Presumably the cheesecake shots of “the most exciting personality in America today!” were pure publicity stills before costumes were finalized.

 

THIS IS MORE ACCURATE.

 

THIS IS NONSENSE. There is NO SUCH MOMENT when Monroe does an ‘I’m so exhausted from these shenanigans!’ pose and Widmark does a “Goodness gracious me!” frieze.

 

Top image: NONSENSE. Bottom image: SPOILER.

 

As was the fashion during the 1980s and 1990s, several classic noir films were remade for TV. Just as Fox remade Leave Her to Heaven (1945) as Too Good to Be True (1988), Armstrong’s novel was remade as The Sitter (1991), starring Kim Myers, Brett Cullen, and Susan Barnes.

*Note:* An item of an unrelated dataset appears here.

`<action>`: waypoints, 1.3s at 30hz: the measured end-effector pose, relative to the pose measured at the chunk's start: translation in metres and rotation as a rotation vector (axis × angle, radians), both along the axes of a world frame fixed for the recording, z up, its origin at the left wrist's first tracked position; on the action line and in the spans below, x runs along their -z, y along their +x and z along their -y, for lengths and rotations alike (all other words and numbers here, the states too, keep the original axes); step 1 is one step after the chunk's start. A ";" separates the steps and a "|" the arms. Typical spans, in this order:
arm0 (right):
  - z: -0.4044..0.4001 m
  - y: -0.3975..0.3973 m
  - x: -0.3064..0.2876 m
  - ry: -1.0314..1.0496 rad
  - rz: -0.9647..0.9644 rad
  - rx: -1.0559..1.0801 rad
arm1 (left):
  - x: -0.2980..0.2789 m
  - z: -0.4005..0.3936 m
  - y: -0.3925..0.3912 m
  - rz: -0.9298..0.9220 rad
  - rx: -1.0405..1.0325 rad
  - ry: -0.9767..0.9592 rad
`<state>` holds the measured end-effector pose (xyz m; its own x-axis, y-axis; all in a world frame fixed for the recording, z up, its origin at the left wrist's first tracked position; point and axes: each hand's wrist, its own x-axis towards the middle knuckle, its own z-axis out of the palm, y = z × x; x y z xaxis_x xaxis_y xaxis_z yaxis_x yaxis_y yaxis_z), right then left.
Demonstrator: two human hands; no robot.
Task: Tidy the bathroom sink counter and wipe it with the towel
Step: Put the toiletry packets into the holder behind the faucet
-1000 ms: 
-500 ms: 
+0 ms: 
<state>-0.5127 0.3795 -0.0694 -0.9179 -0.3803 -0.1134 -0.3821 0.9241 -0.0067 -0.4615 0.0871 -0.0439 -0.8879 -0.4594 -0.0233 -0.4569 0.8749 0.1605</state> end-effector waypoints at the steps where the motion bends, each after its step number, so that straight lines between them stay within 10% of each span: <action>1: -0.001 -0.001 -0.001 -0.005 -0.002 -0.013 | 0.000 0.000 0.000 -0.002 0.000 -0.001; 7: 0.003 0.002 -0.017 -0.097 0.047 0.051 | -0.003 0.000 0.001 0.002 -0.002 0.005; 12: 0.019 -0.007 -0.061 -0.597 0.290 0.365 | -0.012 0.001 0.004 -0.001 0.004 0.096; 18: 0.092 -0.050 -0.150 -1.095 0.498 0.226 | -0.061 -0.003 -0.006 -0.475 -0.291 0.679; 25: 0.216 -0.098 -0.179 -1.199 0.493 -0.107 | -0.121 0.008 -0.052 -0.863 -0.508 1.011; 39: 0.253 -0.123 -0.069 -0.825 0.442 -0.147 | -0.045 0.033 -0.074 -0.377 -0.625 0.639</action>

Whereas Monroe and Widmark quickly became major stars at Fox, Bancroft went through a few more B-grade productions, such as the 3D thriller Gorilla at Large (1954) – before given roles in Demetrius and the Gladiators (1954), The Raid (1954), and Nightfall (1956). After taking control of her career and focusing on stage work in later years, she would ultimately win the Oscar for The Miracle Worker (1962).

Director Baker would make his own 3D film for the studio – the underrated Inferno (1953) – but his most critically acclaimed work may still be the definitive Titanic drama A Night to Remember (1958). His association with Hammer yielded variable fare, such as the ineptly conceived ‘sci-fi western’ Moon Zero Two (1969), the bosomy The Vampire Lovers (1970), and the kung-fu vampire hybrid The Legend of the 7 Golden Vampires (1974).